5 / Device according to claim 4, characterized in that the deflector (D) is connected to the nozzle (B) by connecting fins (D3) fixed to the deflector in planes passing through the axis of the nozzle (A1 ), angularly distributed around this axis and penetrating into grooves (B1) hollowed out in the nozzle.

6 / Apparatus according to claim 5, characterized in that the deflector (D) has the shape of a circular disc with two parallel flat faces, the flat face opposite the nozzle carrying four connecting fins (D3) offset angularly 90 ° around the axis of the nozzle.

7 / Device according to claim 3, characterized in that it comprises several nozzles (B) each provided with a deflector (D), mounted in the wall (E1) of the same enclosure (E) with their directed outlets towards the outside of this enclosure, the interior volume thereof being supplied by a source of working liquid under high pressure (2) common to all these nozzles, these nozzles being mounted sliding in this wall so that the pressure prevailing in this internal volume keeps the support fins (G1) of all these nozzles in permanent contact with the surface to be eroded (S). 8 / Device according to claim 1, characterized in that the working fluid is water.

9 / Device according to claim 8, characterized in that the minimum section of water passage in the nozzle (3) provided with its deflector (D) is less than 100 mm ² to obtain a high erosion efficiency.

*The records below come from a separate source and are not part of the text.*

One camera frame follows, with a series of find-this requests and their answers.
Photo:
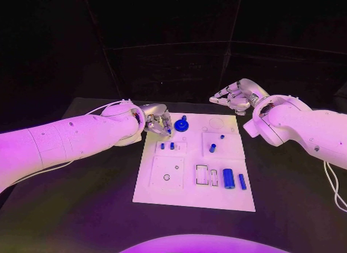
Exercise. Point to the blue gear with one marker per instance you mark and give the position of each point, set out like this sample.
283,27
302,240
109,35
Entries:
181,124

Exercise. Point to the white task board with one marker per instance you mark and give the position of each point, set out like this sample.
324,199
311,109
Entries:
194,162

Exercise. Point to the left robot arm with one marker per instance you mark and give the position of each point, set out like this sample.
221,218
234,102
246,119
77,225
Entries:
65,136

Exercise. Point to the tall blue peg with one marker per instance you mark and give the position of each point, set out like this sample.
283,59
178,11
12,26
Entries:
213,148

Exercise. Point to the thick blue cylinder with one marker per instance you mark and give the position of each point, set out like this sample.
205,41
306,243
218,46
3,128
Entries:
228,178

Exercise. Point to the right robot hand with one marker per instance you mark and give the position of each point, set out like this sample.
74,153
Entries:
244,94

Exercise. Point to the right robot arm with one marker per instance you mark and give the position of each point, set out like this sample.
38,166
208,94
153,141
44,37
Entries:
304,128

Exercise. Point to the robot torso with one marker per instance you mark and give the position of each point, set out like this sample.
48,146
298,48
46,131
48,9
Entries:
202,244

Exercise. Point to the thin blue cylinder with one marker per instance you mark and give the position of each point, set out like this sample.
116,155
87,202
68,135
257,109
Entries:
241,182

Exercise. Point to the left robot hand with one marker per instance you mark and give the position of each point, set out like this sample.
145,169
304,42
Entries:
158,116

10 / A method of eroding a solid surface by cavitating flows, this method comprising the use of the following elements:

- And cavitation means linked to this nozzle and acting on this jet to locally lower the pressure, partially vaporize the liquid and create violent displacements of the liquid during the recondensation of the steam downstream in a condensation zone (ZC) where the pressure is raised and which is in contact with the solid surface to be eroded, this method being characterized in that the cavitation means comprise a deflector (D) positioned in the vicinity of the surface to be eroded (S), this deflector receiving the jet at the outlet of the nozzle (B) and deflecting it towards a "lateral" direction parallel to this surface, the edge of this deflector constituting an "active" edge (D2) capable of causing separation of the flow and the formation a steam pocket (PV) immediately downstream of this edge between the unstuck flow and the surface to be eroded.